Cardiac malformations in the setting of isomerism may pose unique considerations when univentricular palliation must be undertaken. Specifically, those with interruption of the inferior caval vein must undergo a Kawashima procedure. This procedure is not unlike a Glenn from a purely surgical standpoint but the anastomosis of the superior caval vein to the pulmonary artery now leads to venous return from both the superior and inferior caval veins to directly flow into the pulmonary artery since the inferior caval vein empties into the azygos vein which then empties into the superior caval vein. The only venous return directly to the heart after the Kawashima are the hepatic veins. [6]

Those who undergo the class Glenn procedure may develop pulmonary arteriovenous malformations, likely secondary to lack of a yet to be isolated "hepatic factor." [17],[18],[19] Those who undergo a Kawashima are more likely to develop pulmonary arteriovenous malformations with up to 32% of patients developing such pulmonary arteriovenous malformations. [8],[9] These malformations lead to progressive arterial desaturation that can only be reversed by Fontan completion that leads to hepatic venous flow to directly enter the pulmonary circulation, allowing the lungs to once again be exposed to "hepatic factor." This was elegantly demonstrated by Praus et al. who tried multiple interventions such as sildenafil and oxygen therapy and found that only the Fontan led to resolution of arterial desaturation. [20]

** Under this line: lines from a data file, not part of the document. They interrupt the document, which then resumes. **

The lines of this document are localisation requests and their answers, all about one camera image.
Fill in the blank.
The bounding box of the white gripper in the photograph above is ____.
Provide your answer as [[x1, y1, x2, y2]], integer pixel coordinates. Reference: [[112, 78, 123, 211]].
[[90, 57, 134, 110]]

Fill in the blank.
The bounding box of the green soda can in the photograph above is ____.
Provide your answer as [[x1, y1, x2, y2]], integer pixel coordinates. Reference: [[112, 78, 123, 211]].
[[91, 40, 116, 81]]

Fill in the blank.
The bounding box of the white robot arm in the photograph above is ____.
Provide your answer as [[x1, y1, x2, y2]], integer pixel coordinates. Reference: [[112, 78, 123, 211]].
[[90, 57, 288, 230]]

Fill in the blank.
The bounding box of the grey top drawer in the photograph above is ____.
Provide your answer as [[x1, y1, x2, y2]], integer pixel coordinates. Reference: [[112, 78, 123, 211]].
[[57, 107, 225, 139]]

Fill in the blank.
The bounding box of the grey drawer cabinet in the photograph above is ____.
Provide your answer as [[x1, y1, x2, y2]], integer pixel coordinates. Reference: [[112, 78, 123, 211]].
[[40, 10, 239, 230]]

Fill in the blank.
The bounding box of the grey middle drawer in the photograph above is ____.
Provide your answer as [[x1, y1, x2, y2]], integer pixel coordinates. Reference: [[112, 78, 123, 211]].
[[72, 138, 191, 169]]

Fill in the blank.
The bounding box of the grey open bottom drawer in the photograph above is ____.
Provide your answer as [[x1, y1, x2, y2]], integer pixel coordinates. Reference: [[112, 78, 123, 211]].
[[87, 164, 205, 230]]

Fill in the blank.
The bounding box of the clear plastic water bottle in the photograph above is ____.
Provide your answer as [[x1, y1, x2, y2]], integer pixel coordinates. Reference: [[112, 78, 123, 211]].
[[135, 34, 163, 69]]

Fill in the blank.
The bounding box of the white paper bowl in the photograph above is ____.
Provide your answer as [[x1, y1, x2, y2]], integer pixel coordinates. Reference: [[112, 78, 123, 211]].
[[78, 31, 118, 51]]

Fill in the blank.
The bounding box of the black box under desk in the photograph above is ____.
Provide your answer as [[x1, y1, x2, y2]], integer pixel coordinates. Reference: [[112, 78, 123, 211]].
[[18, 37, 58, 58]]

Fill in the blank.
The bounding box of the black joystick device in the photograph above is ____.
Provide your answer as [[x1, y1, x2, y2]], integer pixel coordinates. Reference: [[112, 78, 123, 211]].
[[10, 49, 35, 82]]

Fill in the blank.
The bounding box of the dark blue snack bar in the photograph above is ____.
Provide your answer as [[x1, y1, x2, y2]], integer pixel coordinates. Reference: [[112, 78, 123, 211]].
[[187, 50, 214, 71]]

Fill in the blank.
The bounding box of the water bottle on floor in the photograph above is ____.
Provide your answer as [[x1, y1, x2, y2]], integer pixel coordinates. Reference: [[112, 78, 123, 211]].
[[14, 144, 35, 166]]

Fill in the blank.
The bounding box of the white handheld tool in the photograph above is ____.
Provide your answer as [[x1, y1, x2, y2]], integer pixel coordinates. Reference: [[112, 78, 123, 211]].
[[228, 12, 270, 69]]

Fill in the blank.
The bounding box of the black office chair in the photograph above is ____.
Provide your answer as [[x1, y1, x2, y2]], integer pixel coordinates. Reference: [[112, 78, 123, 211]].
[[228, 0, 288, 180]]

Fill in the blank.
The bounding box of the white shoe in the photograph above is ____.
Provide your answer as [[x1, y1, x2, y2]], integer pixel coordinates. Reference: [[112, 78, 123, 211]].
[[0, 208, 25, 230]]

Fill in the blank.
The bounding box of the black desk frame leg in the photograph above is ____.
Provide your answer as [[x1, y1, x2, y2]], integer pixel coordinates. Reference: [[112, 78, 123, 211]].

Data regarding the time course of the decline in arterial saturations after the Kawashima due to pulmonary arteriovenous malformations is not fully delineated as much data comes from case reports and small case series. We pooled data from such previous studies to better demonstrate the course taken by arterial saturations in this unique setting and demonstrate the resolution of arterial desaturation after the Fontan. Saturations tend to be in the mid to high 80% immediately following the Kawashima. Patients who develop pulmonary arteriovenous malformations tend to do so in the first 30 months with saturations that generally decrease into the high 70%. Once the Fontan is undertaken there is a prompt increase in arterial saturations with saturation reaching 90% within a month of the operation in a majority of patients.

This data can be helpful to those caring for patients having undergone the Kawashima, who develop pulmonary arteriovenous malformations. Fontan completion in these patients is what ultimately needs to be done to resolve the arterial desaturation can safely be done within the first 35 months after the Kawashima. Even patients with arterial saturations in the mid 60% can have improvement in arterial saturations into the low 90%.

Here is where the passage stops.